The phone interviews went well, and on Tuesday December 7 at 4pm, I'll have a face to face interview that includes a 20-30 minute teaching demonstration, so they can see how I interact in a classroom.
And God provided.
The most important thing he provided was His incomprehensible peace, which arrived with the cyberfriend's donation, and has still not departed. Her gift was like His telling me "It's ok, Mary. I'm still here, and I have resources you wouldn't even *think* about tapping. It'll be ok."
But He also provided financially.
He was not in a hurry to do so (he never is). There were some false signals (there usually are - think of Sarai & Hagar, or Jacob & Esau). American Express increased my credit limit, and I said "ah ha! I have a cushion, and if need be, I can use my credit card to pay my bills." I knew that wasn't God's plan, but it felt nice to know I had a cushion.

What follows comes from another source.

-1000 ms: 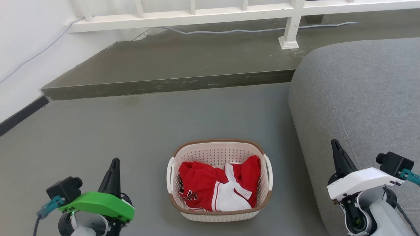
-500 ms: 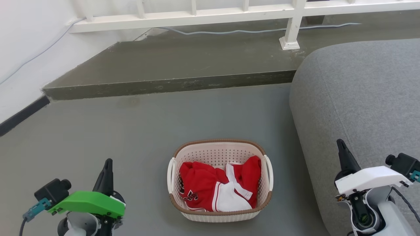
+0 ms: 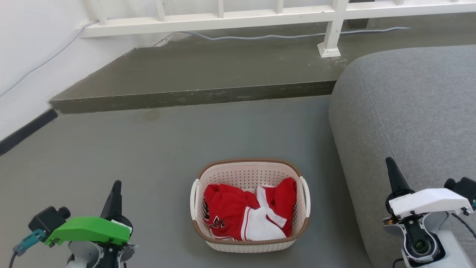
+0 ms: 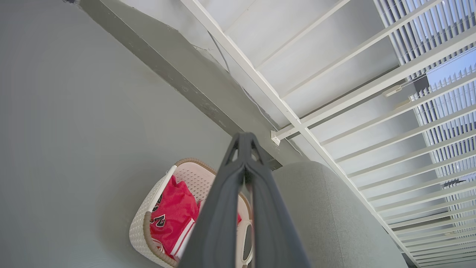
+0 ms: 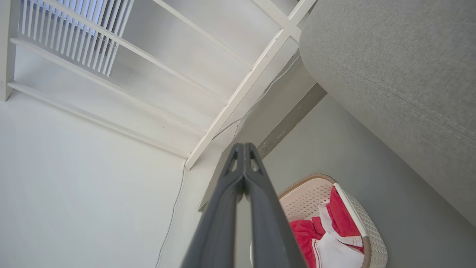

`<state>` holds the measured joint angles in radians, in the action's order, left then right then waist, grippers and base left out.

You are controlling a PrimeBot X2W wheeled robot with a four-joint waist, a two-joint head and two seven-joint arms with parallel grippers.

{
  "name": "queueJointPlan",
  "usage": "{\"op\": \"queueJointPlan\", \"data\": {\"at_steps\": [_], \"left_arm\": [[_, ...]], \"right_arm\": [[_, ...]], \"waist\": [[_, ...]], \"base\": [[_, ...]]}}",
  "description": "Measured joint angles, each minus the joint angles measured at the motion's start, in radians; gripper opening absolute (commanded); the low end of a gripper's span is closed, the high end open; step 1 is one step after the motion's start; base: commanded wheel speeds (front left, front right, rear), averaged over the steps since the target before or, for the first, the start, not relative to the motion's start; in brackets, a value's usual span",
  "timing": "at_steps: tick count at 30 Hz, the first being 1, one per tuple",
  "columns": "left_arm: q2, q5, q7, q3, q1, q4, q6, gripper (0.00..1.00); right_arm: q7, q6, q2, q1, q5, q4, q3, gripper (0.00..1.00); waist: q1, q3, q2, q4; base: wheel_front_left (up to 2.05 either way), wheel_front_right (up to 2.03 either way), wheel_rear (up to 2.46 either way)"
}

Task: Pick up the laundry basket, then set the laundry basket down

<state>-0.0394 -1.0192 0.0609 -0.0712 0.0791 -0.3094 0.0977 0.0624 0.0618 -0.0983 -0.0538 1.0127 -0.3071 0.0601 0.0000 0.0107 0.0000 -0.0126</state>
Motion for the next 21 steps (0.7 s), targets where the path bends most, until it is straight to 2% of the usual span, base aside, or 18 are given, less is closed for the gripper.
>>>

Then my boss told me that payday would be early, because of the holiday, and that he had managed to merge another weeks' timecard into my paycheck again. So the paycheck that had been projected to be about $300 short from what I needed to pay my rent turned out to be almost $200 more than I needed to pay my rent (note to self: write rent check).
But before that paycheck arrived in my mailbox, I received cards from 2 friends. One I've known for a long time, one for a shorter time. Both are wonderful people, and both were moved to be generous.
Their checks carried me until my paycheck arrived. Their checks bought dogfood, and paid the overdue utilities that I honestly thought I had paid last month (and the month before that). Their checks gave me the same message that Shannon's donation did -- God is here, watching out for me, taking care of my needs with just the right amount, at just the right time. I've not been forgotten, or abandoned, or rejected, in spite of my lackadaisical obedience. I'm still His, and He still loves me.
As do my friends, who let Him use them to bless me. I can only thank them (which I did), and pray that God will bless them as abundantly as they have blessed me (which I do).
Thank you my friends, those I have mentioned in this post, and those I have not. You know who you are, and you know how much I appreciate your steadfast friendship in my life, and the generosity you have always shown me, with your friendship, with your thoughts and prayers, and most recently, with your finances.
Thank you God, for your provision, but more importantly than that (to me), for your peace during this time, and your promises. Thank you for your steadfastness, your faithfulness that is never-ending and always new.
Just so that everyone knows, too, that YOU are as generous as your heavenly Father. When you heard that we were hurting financially, though not as much as when Greg was out of work, you sent us some money, more than we sent YOU! It came at the perfect time, giving us the boost we needed before more provision came in. It's like that Amy Grant song, "And the gift goes on." Once you give, it's like ripples in the pond, it goes out and effects more and more and gets bigger. I never expected it to come back to us though. What a blessing to give and receive and give and receive and so on and so on.
Posted by: shannonblogs | Monday, December 27, 2004 at 01:33 PM
Well, God keeps giving to me, and who am I to keep it to myself? :-)
I'm so glad it blessed you - I had so much fun planning it.